Required action ::
Since only part of the material below is wanted, output exactly the lines from the one with "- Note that" up to and including the one with "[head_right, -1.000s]".

Dataset excerpt ::
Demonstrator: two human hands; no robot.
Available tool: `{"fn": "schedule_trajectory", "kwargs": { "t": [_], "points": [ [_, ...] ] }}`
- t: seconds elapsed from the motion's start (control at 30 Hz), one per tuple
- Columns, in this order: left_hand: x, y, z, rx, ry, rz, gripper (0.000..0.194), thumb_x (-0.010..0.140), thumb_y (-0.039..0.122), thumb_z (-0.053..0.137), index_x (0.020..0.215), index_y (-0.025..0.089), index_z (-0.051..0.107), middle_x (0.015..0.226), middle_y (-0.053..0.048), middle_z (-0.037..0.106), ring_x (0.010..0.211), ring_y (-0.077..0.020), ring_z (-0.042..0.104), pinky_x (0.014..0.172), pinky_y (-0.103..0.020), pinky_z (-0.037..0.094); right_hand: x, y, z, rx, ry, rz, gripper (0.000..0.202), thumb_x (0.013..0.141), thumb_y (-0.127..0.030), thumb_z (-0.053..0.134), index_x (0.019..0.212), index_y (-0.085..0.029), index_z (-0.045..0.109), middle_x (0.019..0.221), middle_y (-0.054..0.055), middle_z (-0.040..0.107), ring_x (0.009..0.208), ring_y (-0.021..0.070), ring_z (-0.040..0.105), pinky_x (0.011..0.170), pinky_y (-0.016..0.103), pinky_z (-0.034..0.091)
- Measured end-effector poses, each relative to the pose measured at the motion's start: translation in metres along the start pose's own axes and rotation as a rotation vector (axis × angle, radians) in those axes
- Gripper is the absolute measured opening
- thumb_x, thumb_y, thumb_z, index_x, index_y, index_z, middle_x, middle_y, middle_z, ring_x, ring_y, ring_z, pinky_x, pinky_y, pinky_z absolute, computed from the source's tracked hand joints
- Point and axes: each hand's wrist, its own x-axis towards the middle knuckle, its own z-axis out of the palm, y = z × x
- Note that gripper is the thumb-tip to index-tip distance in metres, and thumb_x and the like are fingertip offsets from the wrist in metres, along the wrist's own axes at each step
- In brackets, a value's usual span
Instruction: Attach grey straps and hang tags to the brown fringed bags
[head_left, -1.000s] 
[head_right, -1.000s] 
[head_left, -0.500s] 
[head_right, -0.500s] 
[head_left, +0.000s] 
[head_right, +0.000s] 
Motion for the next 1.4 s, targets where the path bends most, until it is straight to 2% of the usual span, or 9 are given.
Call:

Solution to this exercise ::
- Note that gripper is the thumb-tip to index-tip distance in metres, and thumb_x and the like are fingertip offsets from the wrist in metres, along the wrist's own axes at each step
- In brackets, a value's usual span
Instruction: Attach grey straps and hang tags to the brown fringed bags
[head_left, -1.000s] 
[head_right, -1.000s] 

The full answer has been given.